Comets are “celestial bodies that appear fuzzy with a head usually surrounding a bright nucleus, that has a usually highly eccentric orbit, that consists primarily of ice and dust, and that often develops one or more long tails when near the sun.” (Merriam-Webster). When we think of comets, we usually think of Halley’s Comet, but there are almost 1 trillion comets out in the deep reaches of space. Comets have been around since the creation of our solar system, and until us humans go extinct, we will see comets in the night sky every so often.
History of Comets
Comets have been around for ages, but the first visual evidence of one was in 1858 by astronomer William Usherwood. The comet that he painted was later named Comet Donati, and was later verified by fellow astronomer George Bond. Coincidentally, Bond had discovered the comet only a day after Usherwood. Edward Barnard, an American astronomer, was the first to make a photographic discovery of a comet in 1892. It was first named Comet Barnard, but later was changed to Comet Barnard/Boattini.

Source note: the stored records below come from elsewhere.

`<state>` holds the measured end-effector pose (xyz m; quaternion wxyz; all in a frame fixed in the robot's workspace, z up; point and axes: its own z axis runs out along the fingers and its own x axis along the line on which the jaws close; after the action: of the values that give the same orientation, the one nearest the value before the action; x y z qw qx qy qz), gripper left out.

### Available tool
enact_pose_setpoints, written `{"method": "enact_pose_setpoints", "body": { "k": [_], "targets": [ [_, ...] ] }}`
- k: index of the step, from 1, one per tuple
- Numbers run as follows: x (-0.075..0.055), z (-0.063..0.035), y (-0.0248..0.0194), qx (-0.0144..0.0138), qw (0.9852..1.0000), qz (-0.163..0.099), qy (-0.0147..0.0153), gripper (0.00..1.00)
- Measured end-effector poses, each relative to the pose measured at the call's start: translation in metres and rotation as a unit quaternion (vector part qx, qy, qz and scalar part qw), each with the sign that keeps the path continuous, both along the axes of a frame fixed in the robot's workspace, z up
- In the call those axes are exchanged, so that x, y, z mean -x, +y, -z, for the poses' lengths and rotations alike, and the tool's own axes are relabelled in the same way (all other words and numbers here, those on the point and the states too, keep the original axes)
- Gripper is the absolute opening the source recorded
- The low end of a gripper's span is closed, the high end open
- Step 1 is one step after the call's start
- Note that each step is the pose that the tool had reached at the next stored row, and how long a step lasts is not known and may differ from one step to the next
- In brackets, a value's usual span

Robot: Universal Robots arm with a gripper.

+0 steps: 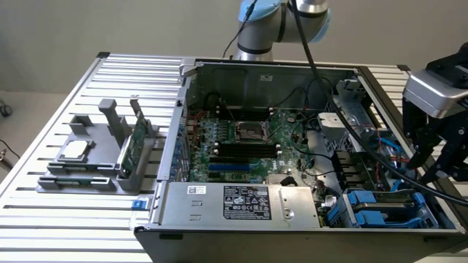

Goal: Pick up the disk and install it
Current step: 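Insert the disk into the insertion slot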

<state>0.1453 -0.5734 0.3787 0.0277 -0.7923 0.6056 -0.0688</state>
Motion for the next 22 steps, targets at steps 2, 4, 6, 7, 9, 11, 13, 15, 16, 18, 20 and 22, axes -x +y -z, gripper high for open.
{"method": "enact_pose_setpoints", "body": {
  "k": [2, 4, 6, 7, 9, 11, 13, 15, 16, 18, 20, 22],
  "targets": [
    [0.0002, 0.0032, 0.0003, 0.0000, 0.9999, -0.015, -0.0012, 0.31],
    [0.0005, 0.0062, 0.0006, 0.0000, 0.9996, -0.029, -0.0025, 0.31],
    [0.0005, 0.0088, 0.0016, 0.0001, 0.9992, -0.041, -0.0031, 0.31],
    [0.0001, 0.0088, 0.0027, 0.0005, 0.9991, -0.042, -0.0031, 0.31],
    [-0.0015, 0.0083, 0.0030, 0.0029, 0.9992, -0.040, -0.0030, 0.31],
    [-0.0019, 0.0064, 0.0030, 0.0046, 0.9995, -0.031, -0.0028, 0.31],
    [-0.0019, 0.0058, 0.0030, 0.0045, 0.9998, -0.017, -0.0027, 0.31],
    [-0.0019, 0.0053, 0.0030, 0.0045, 1.0000, -0.002, -0.0027, 0.31],
    [-0.0019, 0.0049, 0.0030, 0.0046, 1.0000, 0.006, -0.0026, 0.31],
    [-0.0019, 0.0043, 0.0030, 0.0047, 0.9997, 0.022, -0.0025, 0.31],
    [-0.0019, 0.0038, 0.0030, 0.0047, 0.9993, 0.038, -0.0025, 0.31],
    [-0.0019, 0.0033, 0.0030, 0.0048, 0.9985, 0.054, -0.0024, 0.31]
  ]
}}
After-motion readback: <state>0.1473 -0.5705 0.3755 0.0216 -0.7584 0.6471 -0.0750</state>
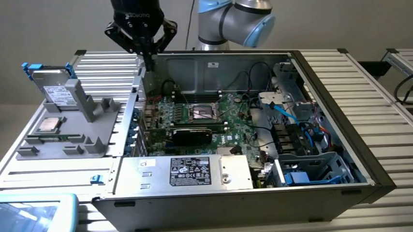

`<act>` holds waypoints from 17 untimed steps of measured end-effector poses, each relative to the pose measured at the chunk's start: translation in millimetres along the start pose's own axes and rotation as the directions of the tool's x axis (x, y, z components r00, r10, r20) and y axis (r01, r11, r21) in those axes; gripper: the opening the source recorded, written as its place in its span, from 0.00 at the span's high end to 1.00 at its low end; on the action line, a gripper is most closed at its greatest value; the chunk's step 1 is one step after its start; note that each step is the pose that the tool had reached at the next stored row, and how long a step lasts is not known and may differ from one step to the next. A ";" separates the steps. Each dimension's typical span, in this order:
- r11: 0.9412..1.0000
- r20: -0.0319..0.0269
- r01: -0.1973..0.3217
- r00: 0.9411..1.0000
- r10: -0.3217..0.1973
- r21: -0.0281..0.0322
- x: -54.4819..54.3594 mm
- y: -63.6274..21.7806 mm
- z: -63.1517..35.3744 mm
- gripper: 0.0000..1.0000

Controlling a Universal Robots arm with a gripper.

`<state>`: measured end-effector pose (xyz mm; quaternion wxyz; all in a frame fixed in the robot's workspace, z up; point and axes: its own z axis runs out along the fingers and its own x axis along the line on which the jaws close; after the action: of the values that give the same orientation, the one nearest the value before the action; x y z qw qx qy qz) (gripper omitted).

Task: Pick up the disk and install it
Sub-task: 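Reach for the disk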

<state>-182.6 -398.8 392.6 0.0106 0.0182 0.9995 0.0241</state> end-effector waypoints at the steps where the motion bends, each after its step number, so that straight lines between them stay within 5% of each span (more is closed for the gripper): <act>1: 1.000 0.000 0.000 1.000 0.000 0.000 4.9 -0.2 0.0 0.89; 17: 1.000 0.000 0.000 1.000 0.000 0.000 77.3 -1.6 -1.3 0.89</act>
<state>-259.9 -397.6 392.2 0.0106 0.0183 0.9995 0.0241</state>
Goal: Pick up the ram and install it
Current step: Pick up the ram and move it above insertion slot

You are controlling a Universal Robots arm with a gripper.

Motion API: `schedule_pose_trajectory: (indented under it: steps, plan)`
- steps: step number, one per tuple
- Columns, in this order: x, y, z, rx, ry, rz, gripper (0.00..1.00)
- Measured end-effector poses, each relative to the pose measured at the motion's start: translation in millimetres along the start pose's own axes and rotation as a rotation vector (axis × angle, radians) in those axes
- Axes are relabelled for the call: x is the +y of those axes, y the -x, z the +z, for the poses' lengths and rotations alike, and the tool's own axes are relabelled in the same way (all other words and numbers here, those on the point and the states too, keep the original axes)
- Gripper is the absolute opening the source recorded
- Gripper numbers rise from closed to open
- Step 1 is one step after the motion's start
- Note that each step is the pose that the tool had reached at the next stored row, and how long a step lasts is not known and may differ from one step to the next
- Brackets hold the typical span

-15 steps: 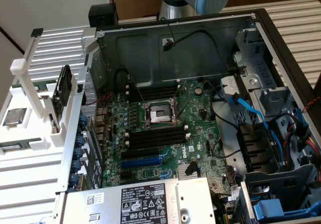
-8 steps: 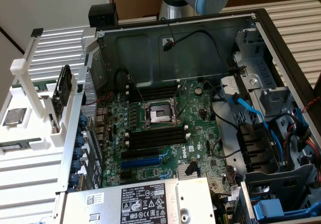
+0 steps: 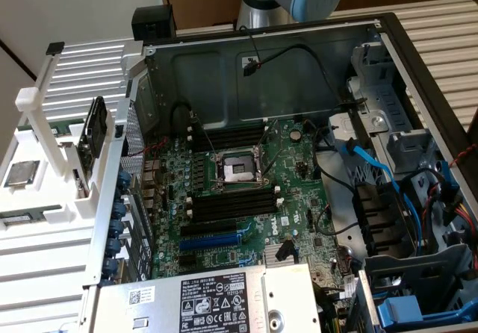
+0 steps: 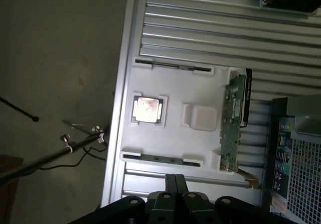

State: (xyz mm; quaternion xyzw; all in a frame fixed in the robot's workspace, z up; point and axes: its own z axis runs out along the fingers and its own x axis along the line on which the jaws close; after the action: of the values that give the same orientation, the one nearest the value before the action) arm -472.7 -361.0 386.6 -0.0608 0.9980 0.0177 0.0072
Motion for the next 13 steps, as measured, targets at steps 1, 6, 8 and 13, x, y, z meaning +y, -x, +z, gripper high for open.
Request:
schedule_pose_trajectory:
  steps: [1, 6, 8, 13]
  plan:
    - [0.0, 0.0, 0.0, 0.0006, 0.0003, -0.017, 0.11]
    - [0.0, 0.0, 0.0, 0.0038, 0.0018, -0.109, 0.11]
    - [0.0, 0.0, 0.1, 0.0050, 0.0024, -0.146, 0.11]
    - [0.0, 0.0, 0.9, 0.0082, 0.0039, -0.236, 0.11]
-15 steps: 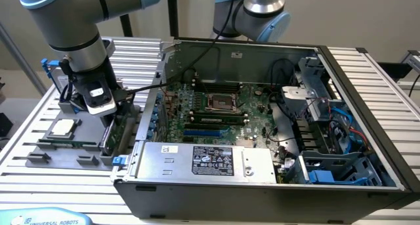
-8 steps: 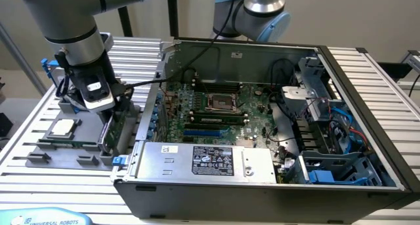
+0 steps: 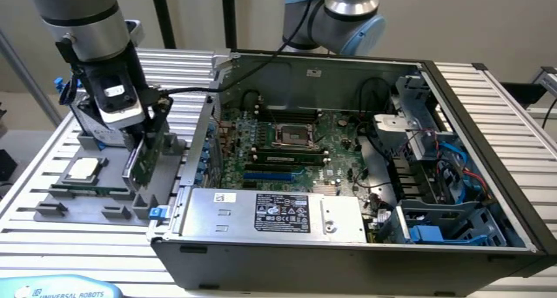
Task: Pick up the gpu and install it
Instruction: 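Pick up the gpu and move the gpu toward the slot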
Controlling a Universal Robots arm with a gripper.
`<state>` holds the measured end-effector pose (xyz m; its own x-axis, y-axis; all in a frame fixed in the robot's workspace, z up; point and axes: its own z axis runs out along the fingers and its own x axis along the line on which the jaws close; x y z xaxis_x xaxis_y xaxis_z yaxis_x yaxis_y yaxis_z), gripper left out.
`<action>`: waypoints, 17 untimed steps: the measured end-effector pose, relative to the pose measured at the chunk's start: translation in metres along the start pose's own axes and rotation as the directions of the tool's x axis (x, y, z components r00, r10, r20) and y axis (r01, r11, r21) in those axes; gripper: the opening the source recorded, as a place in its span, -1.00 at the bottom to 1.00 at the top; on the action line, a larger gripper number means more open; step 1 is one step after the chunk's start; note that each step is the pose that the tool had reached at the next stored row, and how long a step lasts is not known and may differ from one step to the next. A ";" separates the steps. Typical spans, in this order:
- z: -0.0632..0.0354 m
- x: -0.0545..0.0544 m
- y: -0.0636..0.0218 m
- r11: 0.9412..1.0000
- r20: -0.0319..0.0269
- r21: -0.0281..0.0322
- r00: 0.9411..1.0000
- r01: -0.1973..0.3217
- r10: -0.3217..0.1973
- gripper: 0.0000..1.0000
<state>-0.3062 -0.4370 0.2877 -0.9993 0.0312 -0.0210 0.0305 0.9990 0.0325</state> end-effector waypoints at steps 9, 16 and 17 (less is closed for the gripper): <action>-0.0408 -0.002 0.0014 1.000 0.000 0.000 1.000 0.000 0.000 -0.47; -0.0727 -0.007 0.0025 1.000 0.000 0.000 1.000 0.000 0.000 -0.47; -0.0772 -0.008 0.0027 1.000 0.000 0.000 1.000 0.000 0.000 -0.47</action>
<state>-0.2996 -0.4370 0.3651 -0.9993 0.0309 -0.0209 0.0302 0.9990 0.0324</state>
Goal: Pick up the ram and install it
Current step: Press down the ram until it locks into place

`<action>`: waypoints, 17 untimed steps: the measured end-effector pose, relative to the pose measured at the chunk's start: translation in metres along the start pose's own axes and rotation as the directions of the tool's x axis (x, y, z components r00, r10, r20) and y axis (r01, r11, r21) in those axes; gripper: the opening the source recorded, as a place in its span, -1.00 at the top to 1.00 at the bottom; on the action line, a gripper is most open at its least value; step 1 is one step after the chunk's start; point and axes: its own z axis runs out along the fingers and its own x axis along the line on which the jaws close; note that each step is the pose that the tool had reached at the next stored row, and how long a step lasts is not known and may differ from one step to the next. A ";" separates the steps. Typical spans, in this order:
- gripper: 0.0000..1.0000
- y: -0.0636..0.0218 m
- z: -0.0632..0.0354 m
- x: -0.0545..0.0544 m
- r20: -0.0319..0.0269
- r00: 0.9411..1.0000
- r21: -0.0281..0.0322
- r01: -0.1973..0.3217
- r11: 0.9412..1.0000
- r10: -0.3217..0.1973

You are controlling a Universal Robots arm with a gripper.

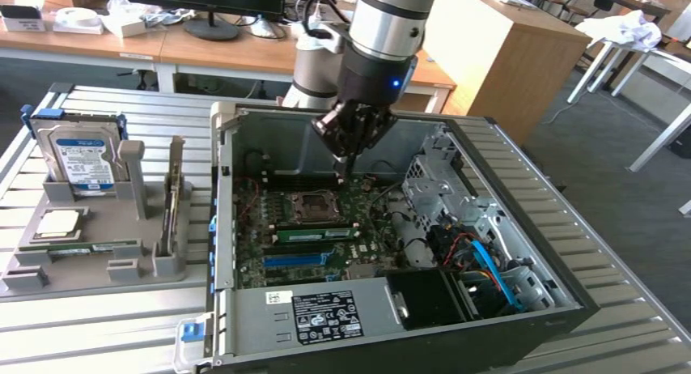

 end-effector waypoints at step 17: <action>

The first spectrogram (a spectrum record on film) was of Comet Tebbutt (C/1881 K1), taken by English astronomer William Huggins on June 24, 1881.(Britannica.com). Halley’s Comet is arguably the most famous comet ever, due to its orbital period. It is visible from earth every 75-76 years, making it possible for a person to see it twice in a lifetime. Halley’s Comet was first spotted in 1758, but was not photographed until 1910. Edmond Halley, whom the comet is named after, discovered in 1705 that the sightings were not separate objects, but rather the same comet with a timed orbit. Using previous research, Halley also discovered distinct patterns that occurred within a certain time period. This helped him greatly in discovering that comets reappear every number of years on a pattern. Photos of tens of thousands of comets have been taken since the first photograph in 1858, and astronomers have been discovering new comets every year.
Types of Comets
There are 4 main types of comets, periodic comets, non-periodic comets, lost comets, and comets with no orbit.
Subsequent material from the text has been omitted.